## Task prompt:
Where the line containing "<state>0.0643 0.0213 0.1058" appears, end your copy; everything from the first line of the records below up to and including it must be reproduced exactly.

*** Begin section ***

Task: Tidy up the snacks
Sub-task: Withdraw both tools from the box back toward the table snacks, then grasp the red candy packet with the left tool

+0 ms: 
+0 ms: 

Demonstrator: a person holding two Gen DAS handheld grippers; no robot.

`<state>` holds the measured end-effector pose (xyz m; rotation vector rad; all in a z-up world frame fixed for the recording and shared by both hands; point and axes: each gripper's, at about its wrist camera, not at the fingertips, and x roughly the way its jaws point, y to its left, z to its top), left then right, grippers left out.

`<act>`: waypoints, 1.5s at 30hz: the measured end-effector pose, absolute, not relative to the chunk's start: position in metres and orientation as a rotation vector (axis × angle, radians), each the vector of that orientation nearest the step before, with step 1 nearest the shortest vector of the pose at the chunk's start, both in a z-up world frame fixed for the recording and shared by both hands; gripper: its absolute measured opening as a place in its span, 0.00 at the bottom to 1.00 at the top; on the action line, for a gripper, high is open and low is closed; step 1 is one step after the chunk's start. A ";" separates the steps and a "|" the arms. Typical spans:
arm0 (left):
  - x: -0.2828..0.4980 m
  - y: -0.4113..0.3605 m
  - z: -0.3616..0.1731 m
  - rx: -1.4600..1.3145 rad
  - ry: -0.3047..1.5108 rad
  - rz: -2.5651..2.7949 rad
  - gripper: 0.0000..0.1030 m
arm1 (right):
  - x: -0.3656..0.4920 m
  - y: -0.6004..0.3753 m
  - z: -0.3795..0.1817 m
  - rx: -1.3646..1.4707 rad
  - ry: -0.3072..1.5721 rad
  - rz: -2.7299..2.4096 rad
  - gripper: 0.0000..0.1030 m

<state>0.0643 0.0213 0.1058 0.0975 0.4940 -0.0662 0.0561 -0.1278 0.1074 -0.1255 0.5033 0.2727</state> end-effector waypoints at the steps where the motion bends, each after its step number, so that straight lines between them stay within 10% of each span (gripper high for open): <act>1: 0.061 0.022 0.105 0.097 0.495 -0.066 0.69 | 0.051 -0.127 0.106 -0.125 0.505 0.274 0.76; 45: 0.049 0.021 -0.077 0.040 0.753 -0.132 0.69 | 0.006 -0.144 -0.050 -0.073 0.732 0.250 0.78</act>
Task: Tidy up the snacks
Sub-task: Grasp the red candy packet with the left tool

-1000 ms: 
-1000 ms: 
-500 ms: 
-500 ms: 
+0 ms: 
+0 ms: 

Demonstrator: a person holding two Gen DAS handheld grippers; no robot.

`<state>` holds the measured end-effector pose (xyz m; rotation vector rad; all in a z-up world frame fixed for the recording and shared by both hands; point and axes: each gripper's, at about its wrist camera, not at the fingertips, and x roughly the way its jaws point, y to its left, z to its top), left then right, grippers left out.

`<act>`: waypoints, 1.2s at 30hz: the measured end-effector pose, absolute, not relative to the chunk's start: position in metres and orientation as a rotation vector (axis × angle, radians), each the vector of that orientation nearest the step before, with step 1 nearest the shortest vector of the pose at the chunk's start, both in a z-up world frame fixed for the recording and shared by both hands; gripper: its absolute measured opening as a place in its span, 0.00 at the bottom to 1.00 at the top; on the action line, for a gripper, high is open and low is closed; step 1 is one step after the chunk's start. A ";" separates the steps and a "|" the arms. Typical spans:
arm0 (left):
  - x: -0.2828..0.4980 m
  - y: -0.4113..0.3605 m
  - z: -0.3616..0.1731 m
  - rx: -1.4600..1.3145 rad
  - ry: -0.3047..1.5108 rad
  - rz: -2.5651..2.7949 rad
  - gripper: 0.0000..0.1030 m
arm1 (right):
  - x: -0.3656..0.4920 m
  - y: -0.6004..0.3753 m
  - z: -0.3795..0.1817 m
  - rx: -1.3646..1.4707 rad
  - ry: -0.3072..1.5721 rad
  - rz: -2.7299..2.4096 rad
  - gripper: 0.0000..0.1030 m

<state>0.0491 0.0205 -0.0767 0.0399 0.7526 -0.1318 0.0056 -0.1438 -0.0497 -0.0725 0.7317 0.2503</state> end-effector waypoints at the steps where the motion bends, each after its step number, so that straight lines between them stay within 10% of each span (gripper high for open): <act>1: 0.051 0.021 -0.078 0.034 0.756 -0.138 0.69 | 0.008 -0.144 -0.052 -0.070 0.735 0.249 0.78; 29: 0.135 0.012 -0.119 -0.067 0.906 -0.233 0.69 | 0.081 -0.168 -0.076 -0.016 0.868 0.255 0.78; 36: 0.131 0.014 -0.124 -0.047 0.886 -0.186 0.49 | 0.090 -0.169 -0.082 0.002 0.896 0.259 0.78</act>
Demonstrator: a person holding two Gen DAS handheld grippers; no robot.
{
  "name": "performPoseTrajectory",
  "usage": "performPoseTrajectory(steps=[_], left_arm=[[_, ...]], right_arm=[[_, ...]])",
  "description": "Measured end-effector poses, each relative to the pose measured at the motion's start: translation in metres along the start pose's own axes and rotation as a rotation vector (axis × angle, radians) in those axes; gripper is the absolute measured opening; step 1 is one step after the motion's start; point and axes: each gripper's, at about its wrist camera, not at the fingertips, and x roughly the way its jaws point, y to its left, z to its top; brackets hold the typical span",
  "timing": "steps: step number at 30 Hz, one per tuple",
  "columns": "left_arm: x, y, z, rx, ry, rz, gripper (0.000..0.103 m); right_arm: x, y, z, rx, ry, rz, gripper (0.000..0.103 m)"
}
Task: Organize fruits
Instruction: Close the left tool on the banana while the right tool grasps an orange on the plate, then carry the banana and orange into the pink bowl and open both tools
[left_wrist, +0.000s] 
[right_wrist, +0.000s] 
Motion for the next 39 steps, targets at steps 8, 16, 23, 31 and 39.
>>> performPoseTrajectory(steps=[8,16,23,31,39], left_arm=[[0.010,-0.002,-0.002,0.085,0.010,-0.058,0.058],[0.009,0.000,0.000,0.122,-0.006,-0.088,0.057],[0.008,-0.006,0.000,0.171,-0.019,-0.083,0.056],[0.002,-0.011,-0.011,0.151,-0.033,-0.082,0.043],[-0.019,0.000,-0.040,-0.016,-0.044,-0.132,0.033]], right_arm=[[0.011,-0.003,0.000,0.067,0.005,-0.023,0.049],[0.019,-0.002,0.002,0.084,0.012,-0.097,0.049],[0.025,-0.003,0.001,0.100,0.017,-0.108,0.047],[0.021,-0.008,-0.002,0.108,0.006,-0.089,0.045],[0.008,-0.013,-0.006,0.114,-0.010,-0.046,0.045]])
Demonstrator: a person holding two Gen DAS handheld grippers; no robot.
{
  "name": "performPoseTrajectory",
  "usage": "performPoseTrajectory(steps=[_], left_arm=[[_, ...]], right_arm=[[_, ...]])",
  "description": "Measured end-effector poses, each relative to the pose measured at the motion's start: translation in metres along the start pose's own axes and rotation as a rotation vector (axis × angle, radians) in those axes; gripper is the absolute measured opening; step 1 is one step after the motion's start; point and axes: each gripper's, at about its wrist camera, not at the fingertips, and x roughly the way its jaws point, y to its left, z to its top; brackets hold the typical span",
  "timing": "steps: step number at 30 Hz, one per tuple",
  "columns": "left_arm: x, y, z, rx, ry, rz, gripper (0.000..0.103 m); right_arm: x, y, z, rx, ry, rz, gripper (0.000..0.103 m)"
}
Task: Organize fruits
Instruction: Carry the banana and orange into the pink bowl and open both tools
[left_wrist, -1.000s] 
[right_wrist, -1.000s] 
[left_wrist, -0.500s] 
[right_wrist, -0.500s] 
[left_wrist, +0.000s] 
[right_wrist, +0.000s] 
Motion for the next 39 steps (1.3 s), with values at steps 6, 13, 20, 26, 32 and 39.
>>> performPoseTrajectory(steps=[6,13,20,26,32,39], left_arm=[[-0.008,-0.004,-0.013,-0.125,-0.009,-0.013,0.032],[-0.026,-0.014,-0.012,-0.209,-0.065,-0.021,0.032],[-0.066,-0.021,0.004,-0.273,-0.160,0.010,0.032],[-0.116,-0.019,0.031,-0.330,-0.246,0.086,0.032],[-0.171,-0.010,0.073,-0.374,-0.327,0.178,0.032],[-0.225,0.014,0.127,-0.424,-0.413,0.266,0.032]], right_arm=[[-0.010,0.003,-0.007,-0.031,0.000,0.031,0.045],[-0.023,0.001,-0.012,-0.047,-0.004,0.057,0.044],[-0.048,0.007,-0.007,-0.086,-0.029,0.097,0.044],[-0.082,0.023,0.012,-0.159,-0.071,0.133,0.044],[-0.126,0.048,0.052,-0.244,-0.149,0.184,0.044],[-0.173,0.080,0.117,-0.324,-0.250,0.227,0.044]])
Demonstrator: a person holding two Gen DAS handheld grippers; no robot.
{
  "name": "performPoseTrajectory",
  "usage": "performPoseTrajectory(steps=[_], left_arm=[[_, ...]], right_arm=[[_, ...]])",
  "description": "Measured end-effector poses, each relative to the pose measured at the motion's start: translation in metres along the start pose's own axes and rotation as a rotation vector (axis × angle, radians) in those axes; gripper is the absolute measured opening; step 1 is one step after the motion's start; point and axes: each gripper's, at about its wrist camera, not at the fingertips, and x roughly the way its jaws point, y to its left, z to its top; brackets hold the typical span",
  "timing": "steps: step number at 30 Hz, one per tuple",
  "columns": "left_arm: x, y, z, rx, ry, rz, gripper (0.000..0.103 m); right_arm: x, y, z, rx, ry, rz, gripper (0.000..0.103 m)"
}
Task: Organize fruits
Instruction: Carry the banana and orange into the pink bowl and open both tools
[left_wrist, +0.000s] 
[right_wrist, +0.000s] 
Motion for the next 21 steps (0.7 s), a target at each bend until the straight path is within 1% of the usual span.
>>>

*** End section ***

## Expected answer:
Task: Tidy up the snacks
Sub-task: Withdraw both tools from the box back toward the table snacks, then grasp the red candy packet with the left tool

+0 ms: 
+0 ms: 

Demonstrator: a person holding two Gen DAS handheld grippers; no robot.

`<state>` holds the measured end-effector pose (xyz m; rotation vector rad; all in a z-up world frame fixed for the recording and shared by both hands; point and axes: each gripper's, at about its wrist camera, not at the fingertips, and x roughly the way its jaws point, y to its left, z to its top), left then right, grippers left out.

`<act>`: waypoints, 1.5s at 30hz: the measured end-effector pose, absolute, not relative to the chunk's start: position in metres and orientation as a rotation vector (axis × angle, radians), each the vector of that orientation nearest the step before, with step 1 nearest the shortest vector of the pose at the chunk's start, both in a z-up world frame fixed for the recording and shared by both hands; gripper: its absolute measured opening as a place in its span, 0.00 at the bottom to 1.00 at the top; on the action line, for a gripper, high is open and low is closed; step 1 is one step after the chunk's start. A ";" separates the steps and a "|" the arms. Typical spans:
arm0 (left):
  - x: -0.2828..0.4980 m
  - y: -0.4113..0.3605 m
  - z: -0.3616..0.1731 m
  - rx: -1.4600..1.3145 rad
  - ry: -0.3047..1.5108 rad
  - rz: -2.5651..2.7949 rad
  - gripper: 0.0000..0.1030 m
arm1 (right):
  - x: -0.3656..0.4920 m
  - y: -0.6004..0.3753 m
  - z: -0.3795..0.1817 m
  - rx: -1.3646..1.4707 rad
  - ry: -0.3072..1.5721 rad
  - rz: -2.7299..2.4096 rad
  - gripper: 0.0000..0.1030 m

<state>0.0643 0.0213 0.1058 0.0975 0.4940 -0.0662 0.0561 -0.1278 0.1074 -0.1255 0.5033 0.2727</state> end-effector waypoints at the steps where the motion bends, each after its step number, so that straight lines between them stay within 10% of each span (gripper high for open): <act>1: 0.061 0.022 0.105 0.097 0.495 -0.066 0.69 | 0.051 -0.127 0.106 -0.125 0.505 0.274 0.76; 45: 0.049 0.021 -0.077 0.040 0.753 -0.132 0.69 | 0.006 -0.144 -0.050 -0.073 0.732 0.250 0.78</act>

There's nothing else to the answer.